Peter Szüsz (11 November 1924 – 16 February 2008) was a Serbian-Hungarian-American mathematician known for his proof (1961) of the Gauss-Kuzmin Theorem, his work in probabilistic number theory, and his book with Andrew M. Rockett on Continued Fractions.

== Early life ==

Born in Novi Sad, Serbia, he grew up in Budapest, Hungary, attending the Eötvös József Gimnázium and beginning his life-long passions for chess, music, and mathematics. He was the son of Irma (née Oberson) and Felix Szusz. He had one brother, Adam (Allen Saunders).
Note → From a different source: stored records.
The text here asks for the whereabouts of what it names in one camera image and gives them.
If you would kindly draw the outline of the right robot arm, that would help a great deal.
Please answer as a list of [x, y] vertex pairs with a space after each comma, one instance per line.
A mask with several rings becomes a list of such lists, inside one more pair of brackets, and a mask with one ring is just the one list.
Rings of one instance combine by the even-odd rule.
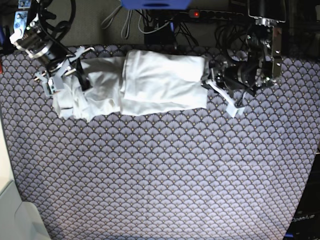
[[56, 26], [49, 24], [56, 15], [47, 10], [50, 0], [20, 0], [15, 12], [13, 34], [9, 40], [18, 50], [27, 53], [30, 59], [38, 60], [45, 71], [35, 74], [41, 81], [46, 96], [63, 90], [64, 78], [76, 76], [83, 91], [91, 84], [81, 65], [81, 56], [93, 47], [80, 46], [72, 52], [61, 40], [69, 32], [76, 16], [76, 2], [72, 0], [71, 13], [68, 20], [59, 22]]

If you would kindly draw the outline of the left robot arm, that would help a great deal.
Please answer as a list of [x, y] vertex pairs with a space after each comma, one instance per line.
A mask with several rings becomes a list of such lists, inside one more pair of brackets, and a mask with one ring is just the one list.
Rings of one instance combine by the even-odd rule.
[[286, 19], [284, 0], [248, 0], [246, 13], [218, 26], [216, 46], [226, 61], [212, 65], [217, 86], [230, 94], [244, 91], [252, 96], [275, 86], [281, 75], [281, 25]]

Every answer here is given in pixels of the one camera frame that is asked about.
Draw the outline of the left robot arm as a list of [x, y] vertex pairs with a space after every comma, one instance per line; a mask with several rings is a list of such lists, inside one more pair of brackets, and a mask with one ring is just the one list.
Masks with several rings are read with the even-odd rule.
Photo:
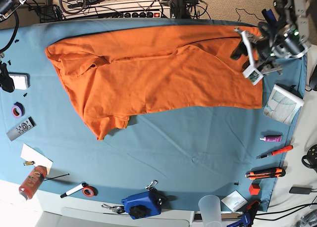
[[238, 60], [242, 55], [248, 57], [243, 76], [252, 85], [271, 72], [281, 74], [278, 59], [298, 59], [308, 52], [311, 44], [307, 9], [311, 1], [274, 0], [274, 11], [262, 10], [264, 19], [258, 23], [259, 36], [239, 27], [234, 29], [241, 41], [231, 59]]

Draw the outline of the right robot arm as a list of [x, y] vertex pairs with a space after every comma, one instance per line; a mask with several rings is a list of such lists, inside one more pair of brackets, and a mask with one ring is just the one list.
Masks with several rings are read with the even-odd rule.
[[[24, 5], [27, 0], [0, 0], [0, 22], [4, 22], [9, 19], [12, 15], [15, 20], [15, 27], [12, 36], [8, 43], [0, 49], [0, 53], [3, 54], [13, 43], [15, 36], [19, 28], [19, 17], [17, 9]], [[5, 92], [13, 92], [15, 90], [14, 81], [9, 76], [7, 66], [5, 63], [0, 63], [0, 87]]]

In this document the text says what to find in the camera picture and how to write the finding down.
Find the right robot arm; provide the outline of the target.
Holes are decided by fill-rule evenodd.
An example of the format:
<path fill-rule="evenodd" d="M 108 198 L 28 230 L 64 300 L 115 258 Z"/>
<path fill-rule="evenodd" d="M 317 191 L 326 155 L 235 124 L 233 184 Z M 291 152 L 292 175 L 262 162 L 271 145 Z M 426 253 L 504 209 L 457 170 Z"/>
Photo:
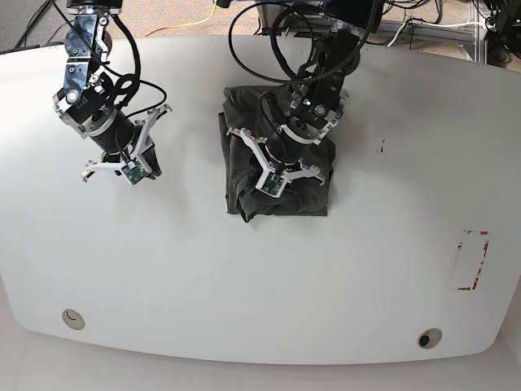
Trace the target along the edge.
<path fill-rule="evenodd" d="M 123 112 L 146 81 L 137 43 L 119 17 L 122 3 L 69 1 L 66 7 L 74 18 L 65 21 L 69 27 L 64 43 L 68 61 L 63 86 L 53 103 L 63 123 L 101 149 L 100 158 L 86 164 L 83 181 L 102 170 L 112 171 L 130 185 L 157 179 L 162 172 L 150 132 L 171 108 L 161 99 L 141 109 L 146 115 L 141 121 L 135 120 L 133 113 Z M 130 73 L 120 74 L 109 67 L 112 38 L 107 26 L 111 21 L 131 46 L 134 70 Z"/>

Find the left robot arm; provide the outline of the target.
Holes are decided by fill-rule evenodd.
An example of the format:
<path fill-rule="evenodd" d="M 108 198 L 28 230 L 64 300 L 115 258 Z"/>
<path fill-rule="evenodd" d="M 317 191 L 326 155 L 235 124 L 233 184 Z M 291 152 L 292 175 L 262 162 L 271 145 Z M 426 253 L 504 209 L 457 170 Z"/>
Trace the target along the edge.
<path fill-rule="evenodd" d="M 358 67 L 361 49 L 378 28 L 381 1 L 328 1 L 323 5 L 274 2 L 280 13 L 268 27 L 269 47 L 283 72 L 270 77 L 245 64 L 227 36 L 230 54 L 267 86 L 229 88 L 225 114 L 231 138 L 228 179 L 236 187 L 278 197 L 288 187 L 325 185 L 335 145 L 330 132 L 344 114 L 344 81 Z M 279 44 L 282 23 L 301 19 L 309 31 L 309 57 L 293 68 Z"/>

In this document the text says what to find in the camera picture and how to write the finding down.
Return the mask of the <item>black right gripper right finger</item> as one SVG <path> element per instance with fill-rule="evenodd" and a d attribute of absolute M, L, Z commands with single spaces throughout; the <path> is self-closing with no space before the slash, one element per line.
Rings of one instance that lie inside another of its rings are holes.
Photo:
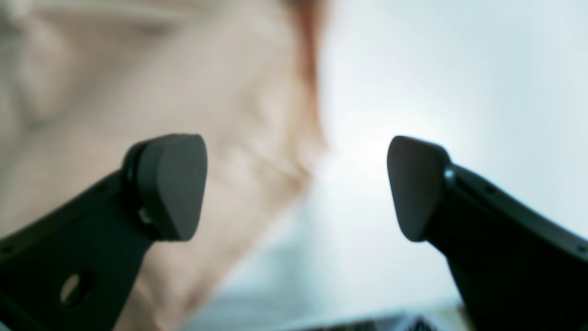
<path fill-rule="evenodd" d="M 440 145 L 396 136 L 388 177 L 404 236 L 447 260 L 477 331 L 585 331 L 587 241 L 487 179 Z"/>

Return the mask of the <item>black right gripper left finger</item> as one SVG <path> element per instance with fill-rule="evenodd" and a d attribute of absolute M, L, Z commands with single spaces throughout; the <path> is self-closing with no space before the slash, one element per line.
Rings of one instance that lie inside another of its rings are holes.
<path fill-rule="evenodd" d="M 207 165 L 198 134 L 141 141 L 120 170 L 2 238 L 2 325 L 111 331 L 150 247 L 196 233 Z"/>

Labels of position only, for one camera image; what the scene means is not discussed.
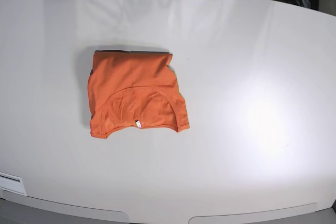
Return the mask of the orange T-shirt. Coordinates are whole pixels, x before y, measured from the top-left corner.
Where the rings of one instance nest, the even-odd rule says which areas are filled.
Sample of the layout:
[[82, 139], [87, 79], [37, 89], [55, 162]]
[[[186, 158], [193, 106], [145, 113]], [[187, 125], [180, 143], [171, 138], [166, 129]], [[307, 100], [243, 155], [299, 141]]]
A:
[[169, 52], [97, 50], [88, 79], [90, 133], [107, 139], [128, 128], [189, 128]]

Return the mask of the white label plate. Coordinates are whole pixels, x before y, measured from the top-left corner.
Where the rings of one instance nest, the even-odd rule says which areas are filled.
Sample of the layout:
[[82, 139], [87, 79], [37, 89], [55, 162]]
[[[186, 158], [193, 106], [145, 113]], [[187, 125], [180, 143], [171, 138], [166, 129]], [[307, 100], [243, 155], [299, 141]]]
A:
[[27, 196], [22, 179], [14, 175], [1, 173], [0, 188], [11, 193]]

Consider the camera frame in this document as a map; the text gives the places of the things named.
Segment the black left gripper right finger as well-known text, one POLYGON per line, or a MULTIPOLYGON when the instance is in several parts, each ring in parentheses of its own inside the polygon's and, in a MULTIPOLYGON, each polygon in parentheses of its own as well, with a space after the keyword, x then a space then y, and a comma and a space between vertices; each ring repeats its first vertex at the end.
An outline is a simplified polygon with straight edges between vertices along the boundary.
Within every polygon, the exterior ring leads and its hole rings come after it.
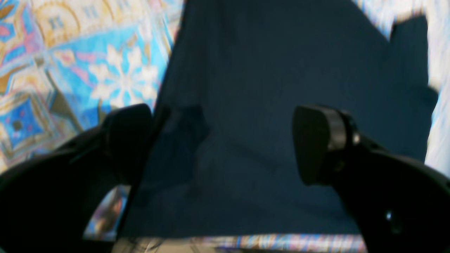
POLYGON ((357 130, 350 114, 298 106, 292 135, 304 184, 332 186, 369 253, 448 253, 449 179, 388 151, 357 130))

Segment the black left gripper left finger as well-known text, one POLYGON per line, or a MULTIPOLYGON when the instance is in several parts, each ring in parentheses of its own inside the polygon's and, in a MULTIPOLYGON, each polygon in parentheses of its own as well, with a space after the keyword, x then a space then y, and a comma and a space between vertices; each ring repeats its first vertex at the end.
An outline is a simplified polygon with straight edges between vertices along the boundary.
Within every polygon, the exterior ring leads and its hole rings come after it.
POLYGON ((108 243, 83 234, 106 194, 135 184, 152 127, 148 105, 112 111, 95 128, 1 174, 1 249, 7 253, 95 253, 108 243))

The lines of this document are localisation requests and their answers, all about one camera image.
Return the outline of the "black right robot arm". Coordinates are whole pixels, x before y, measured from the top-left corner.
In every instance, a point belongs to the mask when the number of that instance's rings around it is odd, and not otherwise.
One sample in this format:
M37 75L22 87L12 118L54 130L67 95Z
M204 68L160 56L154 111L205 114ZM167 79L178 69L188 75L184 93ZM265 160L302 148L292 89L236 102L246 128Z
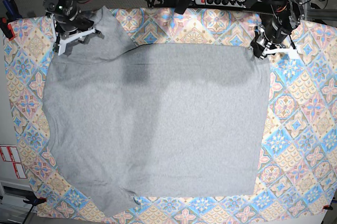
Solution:
M86 18L79 7L79 4L89 1L91 0L44 0L46 15L54 22L56 45L61 43L65 35L70 37L94 29L94 22Z

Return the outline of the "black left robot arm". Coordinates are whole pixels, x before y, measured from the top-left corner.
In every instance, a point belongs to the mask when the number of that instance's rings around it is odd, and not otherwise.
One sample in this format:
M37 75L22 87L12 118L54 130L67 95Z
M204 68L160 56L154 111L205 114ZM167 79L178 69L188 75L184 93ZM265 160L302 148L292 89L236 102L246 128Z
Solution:
M251 41L253 54L265 59L277 53L287 54L290 59L299 59L299 50L293 40L290 46L283 44L291 38L292 32L301 24L304 10L301 0L261 0L271 7L271 16L261 17L262 23L257 26L255 37Z

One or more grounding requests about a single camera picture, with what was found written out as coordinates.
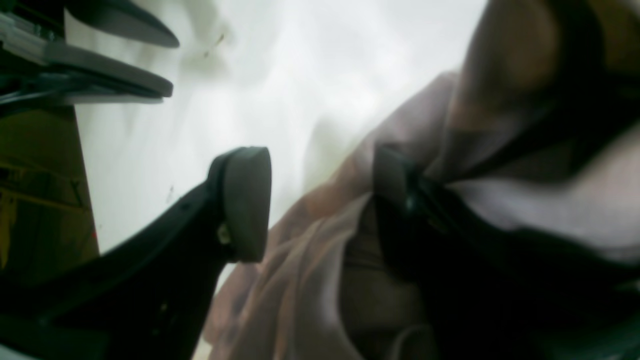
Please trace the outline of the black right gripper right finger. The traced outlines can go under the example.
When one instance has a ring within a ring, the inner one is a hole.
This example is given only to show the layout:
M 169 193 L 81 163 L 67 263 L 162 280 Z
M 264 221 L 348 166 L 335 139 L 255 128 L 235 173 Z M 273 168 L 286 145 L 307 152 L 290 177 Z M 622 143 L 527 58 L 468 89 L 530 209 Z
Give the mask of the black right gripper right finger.
M 384 261 L 418 285 L 442 360 L 639 358 L 637 265 L 489 225 L 385 146 L 373 178 Z

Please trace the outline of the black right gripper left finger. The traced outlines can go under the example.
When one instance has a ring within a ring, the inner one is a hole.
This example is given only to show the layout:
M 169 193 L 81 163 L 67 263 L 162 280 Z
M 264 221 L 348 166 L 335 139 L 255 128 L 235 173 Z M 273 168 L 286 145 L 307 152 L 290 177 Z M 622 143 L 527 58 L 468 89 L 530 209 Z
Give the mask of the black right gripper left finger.
M 227 264 L 265 255 L 264 146 L 215 158 L 204 182 L 119 246 L 49 281 L 1 285 L 3 360 L 189 360 Z

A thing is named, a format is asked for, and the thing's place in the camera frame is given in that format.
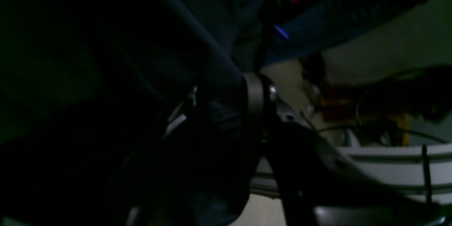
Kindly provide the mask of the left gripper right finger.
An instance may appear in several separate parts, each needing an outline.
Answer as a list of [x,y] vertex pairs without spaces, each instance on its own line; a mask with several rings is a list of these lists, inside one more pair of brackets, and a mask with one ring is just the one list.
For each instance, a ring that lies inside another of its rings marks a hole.
[[261,141],[265,134],[267,116],[274,111],[277,99],[274,83],[261,73],[242,76],[242,129],[246,139]]

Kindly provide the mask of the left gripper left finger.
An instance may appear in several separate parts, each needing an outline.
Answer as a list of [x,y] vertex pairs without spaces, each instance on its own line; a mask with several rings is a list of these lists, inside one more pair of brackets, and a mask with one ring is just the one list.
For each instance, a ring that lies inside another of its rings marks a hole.
[[168,138],[182,123],[184,123],[189,115],[192,115],[198,104],[197,99],[198,86],[194,86],[188,93],[186,99],[179,103],[171,112],[167,119],[167,126],[163,139]]

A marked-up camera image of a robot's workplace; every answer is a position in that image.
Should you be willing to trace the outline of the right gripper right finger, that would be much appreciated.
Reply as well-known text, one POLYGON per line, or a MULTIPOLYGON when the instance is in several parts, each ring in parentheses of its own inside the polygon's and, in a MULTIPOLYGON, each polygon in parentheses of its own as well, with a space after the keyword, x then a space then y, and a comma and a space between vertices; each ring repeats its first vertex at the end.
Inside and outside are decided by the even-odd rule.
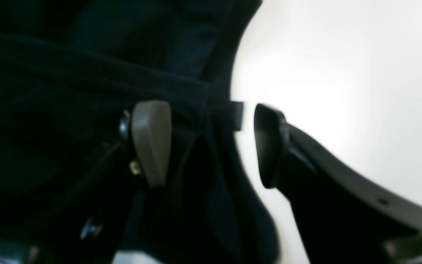
POLYGON ((422 206, 355 172, 274 107, 258 104, 253 128, 261 181, 290 202, 312 264, 422 264, 422 206))

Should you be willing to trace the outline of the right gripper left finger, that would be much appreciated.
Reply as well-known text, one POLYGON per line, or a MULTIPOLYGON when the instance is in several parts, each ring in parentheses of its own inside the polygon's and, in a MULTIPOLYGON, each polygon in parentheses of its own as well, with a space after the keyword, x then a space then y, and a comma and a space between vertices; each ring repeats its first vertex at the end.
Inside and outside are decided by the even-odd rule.
POLYGON ((110 264, 140 189, 164 187, 171 106, 140 101, 108 138, 60 176, 0 194, 0 264, 110 264))

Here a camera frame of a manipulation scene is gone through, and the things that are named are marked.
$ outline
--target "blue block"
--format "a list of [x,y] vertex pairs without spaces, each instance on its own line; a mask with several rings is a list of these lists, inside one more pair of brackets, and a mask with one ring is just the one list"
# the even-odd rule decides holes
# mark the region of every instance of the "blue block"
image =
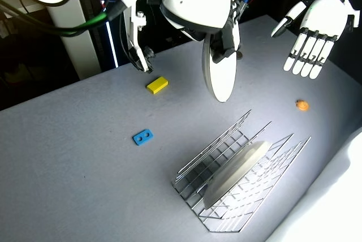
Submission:
[[137,135],[135,135],[133,137],[133,140],[135,141],[135,143],[140,146],[143,143],[149,141],[151,138],[153,137],[153,134],[151,133],[150,130],[146,129],[140,133],[138,133]]

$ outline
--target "table surface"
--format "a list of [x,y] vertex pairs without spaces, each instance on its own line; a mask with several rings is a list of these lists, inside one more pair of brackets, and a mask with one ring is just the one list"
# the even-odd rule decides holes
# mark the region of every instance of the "table surface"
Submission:
[[[240,26],[226,103],[208,92],[202,43],[191,42],[159,53],[151,75],[129,64],[0,112],[0,241],[265,241],[362,117],[362,87],[332,63],[316,80],[283,71],[296,37],[270,38],[275,24]],[[145,86],[161,75],[169,86],[154,96]],[[171,181],[249,109],[246,135],[273,121],[259,140],[312,139],[243,232],[212,234]],[[136,146],[146,128],[154,138]]]

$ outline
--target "white light strip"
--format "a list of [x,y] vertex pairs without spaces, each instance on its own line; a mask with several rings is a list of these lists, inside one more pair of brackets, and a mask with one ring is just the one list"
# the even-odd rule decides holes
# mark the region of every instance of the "white light strip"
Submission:
[[106,26],[107,26],[107,32],[108,32],[108,37],[109,37],[109,42],[111,43],[111,48],[112,48],[112,54],[113,54],[113,59],[114,59],[114,64],[115,67],[118,68],[118,60],[117,60],[117,56],[115,55],[115,50],[114,50],[114,44],[113,44],[113,38],[112,38],[112,33],[111,33],[111,28],[109,26],[109,22],[106,22]]

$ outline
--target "white robotic hand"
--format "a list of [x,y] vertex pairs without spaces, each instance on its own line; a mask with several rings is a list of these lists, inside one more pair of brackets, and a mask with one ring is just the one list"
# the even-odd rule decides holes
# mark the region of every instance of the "white robotic hand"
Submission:
[[302,0],[274,28],[271,36],[279,36],[308,6],[300,26],[300,34],[285,62],[284,70],[311,79],[317,78],[334,43],[346,27],[348,16],[354,28],[359,25],[360,11],[349,0]]

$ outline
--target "orange ball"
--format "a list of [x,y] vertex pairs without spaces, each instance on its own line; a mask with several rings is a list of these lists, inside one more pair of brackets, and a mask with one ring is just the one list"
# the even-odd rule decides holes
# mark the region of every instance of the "orange ball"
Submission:
[[306,101],[303,100],[297,100],[295,103],[296,107],[298,107],[301,111],[308,111],[309,110],[309,104]]

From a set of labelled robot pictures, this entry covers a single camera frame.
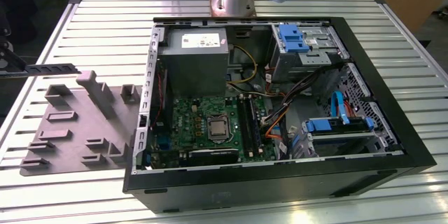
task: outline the floor
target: floor
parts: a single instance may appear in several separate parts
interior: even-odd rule
[[[34,24],[38,29],[38,37],[29,43],[15,45],[15,52],[29,63],[34,63],[46,46],[59,18],[63,14],[69,0],[35,0],[39,8],[34,16]],[[433,15],[417,33],[419,40],[431,40],[429,52],[439,62],[441,66],[448,71],[448,19],[439,20]],[[9,114],[11,106],[17,100],[25,79],[0,81],[0,124]]]

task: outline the red wire
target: red wire
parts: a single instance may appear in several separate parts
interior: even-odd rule
[[[158,79],[159,79],[159,98],[161,98],[161,107],[159,107],[159,112],[155,118],[155,121],[151,125],[151,128],[154,128],[154,126],[157,125],[157,121],[159,119],[161,116],[161,112],[162,112],[162,108],[163,108],[163,94],[162,94],[162,78],[161,78],[161,73],[158,73]]]

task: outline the metal slotted table
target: metal slotted table
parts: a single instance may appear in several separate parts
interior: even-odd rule
[[[386,4],[257,0],[259,16],[342,16],[435,156],[438,166],[357,197],[155,215],[122,192],[125,170],[23,177],[19,165],[45,114],[49,85],[30,78],[0,129],[0,222],[447,223],[448,78]],[[210,16],[209,0],[82,0],[65,11],[38,63],[74,63],[110,86],[142,84],[153,18]]]

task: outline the orange wire
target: orange wire
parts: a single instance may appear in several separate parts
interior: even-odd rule
[[[275,120],[275,122],[274,122],[274,124],[271,125],[269,131],[266,132],[266,135],[265,135],[266,137],[270,136],[270,133],[271,133],[274,127],[277,126],[277,124],[279,123],[281,119],[282,119],[282,118],[285,117],[285,115],[287,114],[289,109],[290,109],[290,108],[287,108],[286,112],[283,112],[283,114],[282,114],[282,115],[278,117],[278,119]]]
[[[283,139],[279,135],[267,135],[266,137],[277,138],[277,139]]]
[[[266,94],[269,94],[269,95],[275,95],[277,93],[271,93],[271,92],[270,92],[270,85],[271,85],[271,83],[267,82],[267,85],[266,85],[266,88],[265,88],[265,89],[266,89],[266,92],[267,92]],[[279,94],[281,94],[283,97],[287,96],[287,95],[285,94],[285,92],[281,92]]]

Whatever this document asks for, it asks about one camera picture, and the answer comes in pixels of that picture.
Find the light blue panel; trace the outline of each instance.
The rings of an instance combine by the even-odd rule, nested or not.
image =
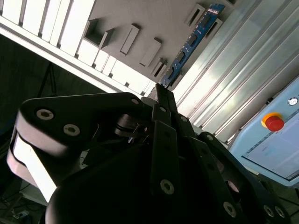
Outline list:
[[[299,77],[242,129],[230,149],[244,166],[285,186],[299,182],[299,176],[287,180],[287,176],[299,170],[299,103],[288,104],[293,97],[299,98]],[[270,112],[282,114],[285,126],[280,132],[272,133],[261,125],[262,118]],[[256,151],[248,152],[253,147]],[[271,150],[266,152],[261,147]]]

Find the gray wall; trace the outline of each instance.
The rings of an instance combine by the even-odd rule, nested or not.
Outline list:
[[[0,35],[0,135],[13,123],[19,106],[36,98],[49,61]],[[53,65],[59,96],[103,93],[66,70]],[[51,95],[48,77],[42,97]]]

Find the blue circuit board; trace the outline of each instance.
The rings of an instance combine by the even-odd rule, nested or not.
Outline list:
[[[162,84],[165,88],[168,88],[168,86],[179,75],[182,67],[189,59],[193,51],[196,49],[198,44],[201,42],[201,40],[204,38],[204,36],[207,34],[209,29],[213,26],[218,15],[221,13],[224,7],[225,6],[222,4],[211,4],[208,10],[204,13],[198,25],[195,27],[194,31],[191,33],[188,40],[183,45],[182,49],[160,81],[160,84]]]

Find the control panel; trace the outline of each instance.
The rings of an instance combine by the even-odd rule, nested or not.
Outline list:
[[[299,77],[238,134],[230,152],[285,186],[299,182]]]

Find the black cable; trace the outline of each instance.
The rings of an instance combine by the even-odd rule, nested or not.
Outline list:
[[[298,213],[299,213],[299,210],[298,210],[298,211],[295,211],[293,214],[291,214],[290,217],[295,216],[295,215],[297,215]]]
[[[57,96],[57,87],[56,87],[56,80],[55,80],[55,72],[54,72],[54,67],[52,66],[51,67],[52,69],[51,69],[51,75],[52,75],[52,79],[53,79],[53,87],[52,87],[52,89],[53,89],[53,95],[54,96]]]
[[[44,87],[46,85],[46,82],[47,82],[47,79],[48,79],[48,75],[50,73],[51,66],[52,66],[52,62],[49,62],[49,65],[48,65],[48,67],[46,69],[46,72],[45,72],[45,75],[43,77],[43,81],[42,81],[41,87],[39,88],[39,91],[38,91],[38,94],[37,94],[37,98],[40,98],[42,96],[43,89],[44,89]]]
[[[298,188],[295,188],[295,192],[296,192],[297,198],[299,199],[299,190],[298,190]]]
[[[299,204],[297,204],[297,203],[295,203],[295,202],[292,202],[292,201],[290,201],[290,200],[288,200],[288,199],[285,199],[285,198],[283,198],[283,197],[279,197],[281,200],[283,200],[283,201],[286,201],[286,202],[288,202],[288,203],[291,203],[291,204],[294,204],[294,205],[297,205],[297,206],[299,206]]]

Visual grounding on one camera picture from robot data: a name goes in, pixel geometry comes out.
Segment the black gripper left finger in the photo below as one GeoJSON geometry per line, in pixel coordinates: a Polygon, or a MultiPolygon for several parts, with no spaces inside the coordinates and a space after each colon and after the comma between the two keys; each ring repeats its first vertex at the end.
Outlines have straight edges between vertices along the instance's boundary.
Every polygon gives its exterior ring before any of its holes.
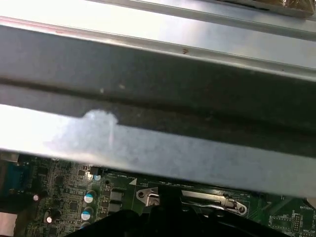
{"type": "Polygon", "coordinates": [[[168,237],[169,196],[159,195],[159,205],[149,206],[138,215],[133,210],[121,210],[83,227],[69,237],[168,237]]]}

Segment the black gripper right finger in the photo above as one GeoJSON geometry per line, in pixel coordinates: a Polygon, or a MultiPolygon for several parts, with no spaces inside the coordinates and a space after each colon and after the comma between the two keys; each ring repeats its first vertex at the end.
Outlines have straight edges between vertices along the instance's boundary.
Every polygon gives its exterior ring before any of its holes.
{"type": "Polygon", "coordinates": [[[259,193],[171,193],[177,237],[314,237],[316,209],[306,198],[259,193]]]}
In 1944 he was drafted into forced labour service and sent to the Heidenau Lager at the copper mines near Bor, but escaped from the Nazi SS death march to Cservenka and was hidden by the Gyulai family near Kula until the end of the war.

== Career ==

After studying first electrical engineering and then mathematics at the University of Budapest, he became a Research Fellow at the Hungarian Academy of Science from 1950 to 1965, received his Ph.D. as a student of Pál Turán in 1951, and became a Doctor of Science at the Academy in 1962. He fled communist Hungary in 1965, became a Full Professor of Mathematics at the State University of New York at Stony Brook (now Stony Brook University) in 1966 and retired in 1994.